EXERCISE OBJECTIVE: For the entries below, the expected answer is the line with "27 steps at", the line with "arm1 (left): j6", and every line between them, exactly as written, and nothing more.

INPUT DATA:
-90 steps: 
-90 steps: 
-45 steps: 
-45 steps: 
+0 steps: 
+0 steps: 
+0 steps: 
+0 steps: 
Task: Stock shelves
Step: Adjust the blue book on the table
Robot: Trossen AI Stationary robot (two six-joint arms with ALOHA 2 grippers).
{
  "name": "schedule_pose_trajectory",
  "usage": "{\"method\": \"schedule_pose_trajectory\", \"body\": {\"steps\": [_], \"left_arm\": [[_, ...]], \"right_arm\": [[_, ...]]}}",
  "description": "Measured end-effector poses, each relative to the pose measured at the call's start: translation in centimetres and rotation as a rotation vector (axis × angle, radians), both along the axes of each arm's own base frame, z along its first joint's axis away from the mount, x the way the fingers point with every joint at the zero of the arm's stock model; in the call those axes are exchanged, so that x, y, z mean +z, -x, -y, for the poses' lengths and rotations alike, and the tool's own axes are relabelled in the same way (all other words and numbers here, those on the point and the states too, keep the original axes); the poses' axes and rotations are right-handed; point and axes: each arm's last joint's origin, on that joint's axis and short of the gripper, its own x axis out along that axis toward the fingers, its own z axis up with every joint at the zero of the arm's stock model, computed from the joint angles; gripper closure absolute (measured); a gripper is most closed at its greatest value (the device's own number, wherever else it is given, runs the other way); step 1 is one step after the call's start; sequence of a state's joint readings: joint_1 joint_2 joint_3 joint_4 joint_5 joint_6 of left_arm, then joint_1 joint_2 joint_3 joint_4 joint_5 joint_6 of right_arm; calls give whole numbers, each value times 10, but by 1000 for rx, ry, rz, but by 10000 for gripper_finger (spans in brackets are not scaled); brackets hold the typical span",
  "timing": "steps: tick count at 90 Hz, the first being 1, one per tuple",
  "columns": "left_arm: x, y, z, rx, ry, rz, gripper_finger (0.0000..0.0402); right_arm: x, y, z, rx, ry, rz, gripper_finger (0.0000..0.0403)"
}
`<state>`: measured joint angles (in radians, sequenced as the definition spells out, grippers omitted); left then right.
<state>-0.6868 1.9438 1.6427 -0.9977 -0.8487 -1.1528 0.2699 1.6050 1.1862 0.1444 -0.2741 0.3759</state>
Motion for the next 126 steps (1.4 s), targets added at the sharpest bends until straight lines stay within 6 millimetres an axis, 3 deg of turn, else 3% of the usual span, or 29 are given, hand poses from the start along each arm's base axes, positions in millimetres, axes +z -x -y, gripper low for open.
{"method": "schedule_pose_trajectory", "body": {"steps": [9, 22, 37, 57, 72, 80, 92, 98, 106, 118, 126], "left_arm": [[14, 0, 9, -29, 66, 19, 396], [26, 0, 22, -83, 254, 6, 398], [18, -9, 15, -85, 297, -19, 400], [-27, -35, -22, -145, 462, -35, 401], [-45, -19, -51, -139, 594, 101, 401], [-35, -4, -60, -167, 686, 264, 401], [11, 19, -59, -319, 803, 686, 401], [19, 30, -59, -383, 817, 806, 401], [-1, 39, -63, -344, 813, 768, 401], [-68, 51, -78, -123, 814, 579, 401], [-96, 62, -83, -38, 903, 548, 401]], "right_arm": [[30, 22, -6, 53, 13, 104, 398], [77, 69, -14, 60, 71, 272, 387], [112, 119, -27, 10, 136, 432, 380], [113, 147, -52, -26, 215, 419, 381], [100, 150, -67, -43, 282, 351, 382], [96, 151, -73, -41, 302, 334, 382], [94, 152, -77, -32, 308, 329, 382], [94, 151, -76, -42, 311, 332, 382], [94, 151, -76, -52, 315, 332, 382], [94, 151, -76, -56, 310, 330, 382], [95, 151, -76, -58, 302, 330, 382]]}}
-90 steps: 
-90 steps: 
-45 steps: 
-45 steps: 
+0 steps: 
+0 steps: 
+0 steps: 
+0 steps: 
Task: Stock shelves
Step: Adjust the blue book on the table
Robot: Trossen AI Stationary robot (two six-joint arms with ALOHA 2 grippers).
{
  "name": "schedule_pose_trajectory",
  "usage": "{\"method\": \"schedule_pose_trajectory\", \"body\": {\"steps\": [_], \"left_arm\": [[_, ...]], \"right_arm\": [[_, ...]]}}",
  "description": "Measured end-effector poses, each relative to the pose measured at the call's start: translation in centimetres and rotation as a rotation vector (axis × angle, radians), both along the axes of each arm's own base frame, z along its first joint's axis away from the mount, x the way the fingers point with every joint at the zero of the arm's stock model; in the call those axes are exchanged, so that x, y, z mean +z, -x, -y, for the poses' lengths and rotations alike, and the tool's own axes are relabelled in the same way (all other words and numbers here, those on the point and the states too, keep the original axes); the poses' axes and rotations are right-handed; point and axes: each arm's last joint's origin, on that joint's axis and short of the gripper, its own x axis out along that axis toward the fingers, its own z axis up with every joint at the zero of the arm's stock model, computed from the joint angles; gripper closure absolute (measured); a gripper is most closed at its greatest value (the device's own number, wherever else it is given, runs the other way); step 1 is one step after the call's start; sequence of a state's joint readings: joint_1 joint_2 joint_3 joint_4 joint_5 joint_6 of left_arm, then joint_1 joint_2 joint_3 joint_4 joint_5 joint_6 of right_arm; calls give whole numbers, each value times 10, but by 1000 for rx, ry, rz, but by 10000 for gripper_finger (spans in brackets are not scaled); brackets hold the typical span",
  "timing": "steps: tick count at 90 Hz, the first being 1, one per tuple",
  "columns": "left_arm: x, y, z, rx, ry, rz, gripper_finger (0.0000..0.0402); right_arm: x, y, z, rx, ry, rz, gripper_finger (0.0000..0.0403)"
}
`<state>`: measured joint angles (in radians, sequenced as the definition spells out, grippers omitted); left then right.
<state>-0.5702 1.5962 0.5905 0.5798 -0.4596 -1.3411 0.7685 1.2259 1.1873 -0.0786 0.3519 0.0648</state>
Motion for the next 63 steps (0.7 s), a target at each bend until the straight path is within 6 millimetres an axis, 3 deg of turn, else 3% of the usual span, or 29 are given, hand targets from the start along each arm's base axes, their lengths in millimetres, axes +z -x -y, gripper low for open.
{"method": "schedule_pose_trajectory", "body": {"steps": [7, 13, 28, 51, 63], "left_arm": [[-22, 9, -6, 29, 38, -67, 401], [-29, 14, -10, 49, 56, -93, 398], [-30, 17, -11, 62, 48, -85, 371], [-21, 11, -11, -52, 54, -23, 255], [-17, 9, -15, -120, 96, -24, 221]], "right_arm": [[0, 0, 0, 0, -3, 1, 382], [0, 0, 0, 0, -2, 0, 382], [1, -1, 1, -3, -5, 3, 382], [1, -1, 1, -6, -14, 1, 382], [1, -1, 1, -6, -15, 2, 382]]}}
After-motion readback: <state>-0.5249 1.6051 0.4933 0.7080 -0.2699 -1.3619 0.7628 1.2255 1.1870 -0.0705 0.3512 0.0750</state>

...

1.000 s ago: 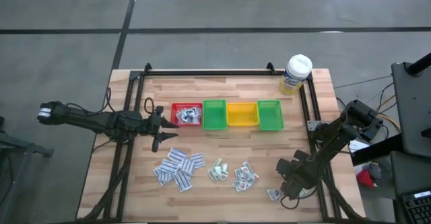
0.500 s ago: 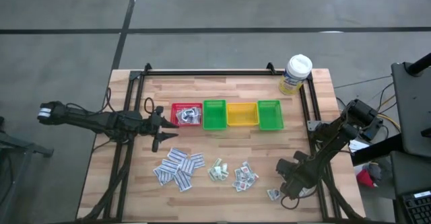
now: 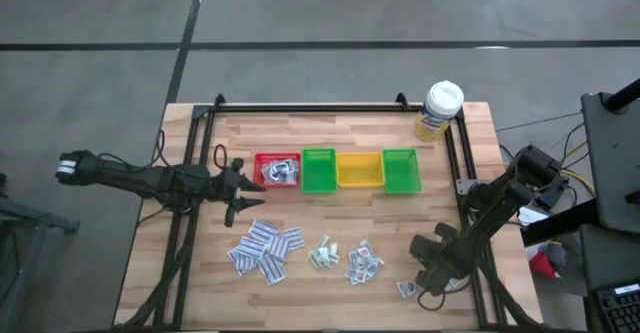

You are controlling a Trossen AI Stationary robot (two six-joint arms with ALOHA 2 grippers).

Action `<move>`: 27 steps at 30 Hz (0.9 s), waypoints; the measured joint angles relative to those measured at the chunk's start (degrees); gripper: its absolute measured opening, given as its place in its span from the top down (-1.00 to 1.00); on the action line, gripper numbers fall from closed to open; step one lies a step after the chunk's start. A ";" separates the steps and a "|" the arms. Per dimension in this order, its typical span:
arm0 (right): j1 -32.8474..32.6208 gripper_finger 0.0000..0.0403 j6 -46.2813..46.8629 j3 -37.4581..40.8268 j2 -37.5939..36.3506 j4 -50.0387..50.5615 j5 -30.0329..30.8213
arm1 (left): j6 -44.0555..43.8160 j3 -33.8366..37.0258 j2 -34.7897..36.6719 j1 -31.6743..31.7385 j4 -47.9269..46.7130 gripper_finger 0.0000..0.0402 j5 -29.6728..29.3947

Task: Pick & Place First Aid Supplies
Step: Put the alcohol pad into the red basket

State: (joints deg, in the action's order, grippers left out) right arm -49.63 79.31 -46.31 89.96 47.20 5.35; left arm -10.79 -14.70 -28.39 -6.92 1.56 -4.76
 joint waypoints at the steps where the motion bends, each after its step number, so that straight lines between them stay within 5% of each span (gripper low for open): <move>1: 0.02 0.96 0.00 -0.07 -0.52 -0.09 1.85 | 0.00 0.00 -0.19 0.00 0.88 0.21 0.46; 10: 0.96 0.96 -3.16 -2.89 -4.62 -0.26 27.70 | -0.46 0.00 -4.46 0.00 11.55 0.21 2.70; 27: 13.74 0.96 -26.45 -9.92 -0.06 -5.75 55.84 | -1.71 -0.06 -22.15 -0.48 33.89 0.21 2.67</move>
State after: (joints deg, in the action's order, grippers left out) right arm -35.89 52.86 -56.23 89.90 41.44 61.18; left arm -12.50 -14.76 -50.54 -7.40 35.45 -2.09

EXPECTED ANSWER:
Action `<move>`: 27 steps at 30 Hz (0.9 s), waypoints; the measured joint angles relative to those measured at the chunk's start (degrees); gripper: its absolute measured opening, given as its place in its span from the top down (-1.00 to 1.00); on the action line, gripper numbers fall from closed to open; step one lies a step after the chunk's start. A ";" separates the steps and a "|" the arms. Per dimension in this order, its typical span:
arm0 (right): j1 -32.8474..32.6208 gripper_finger 0.0000..0.0403 j6 -46.2813..46.8629 j3 -37.4581..40.8268 j2 -37.5939..36.3506 j4 -50.0387..50.5615 j5 -30.0329..30.8213
arm1 (left): j6 -44.0555..43.8160 j3 -33.8366..37.0258 j2 -34.7897..36.6719 j1 -31.6743..31.7385 j4 -47.9269..46.7130 gripper_finger 0.0000..0.0402 j5 -29.6728..29.3947

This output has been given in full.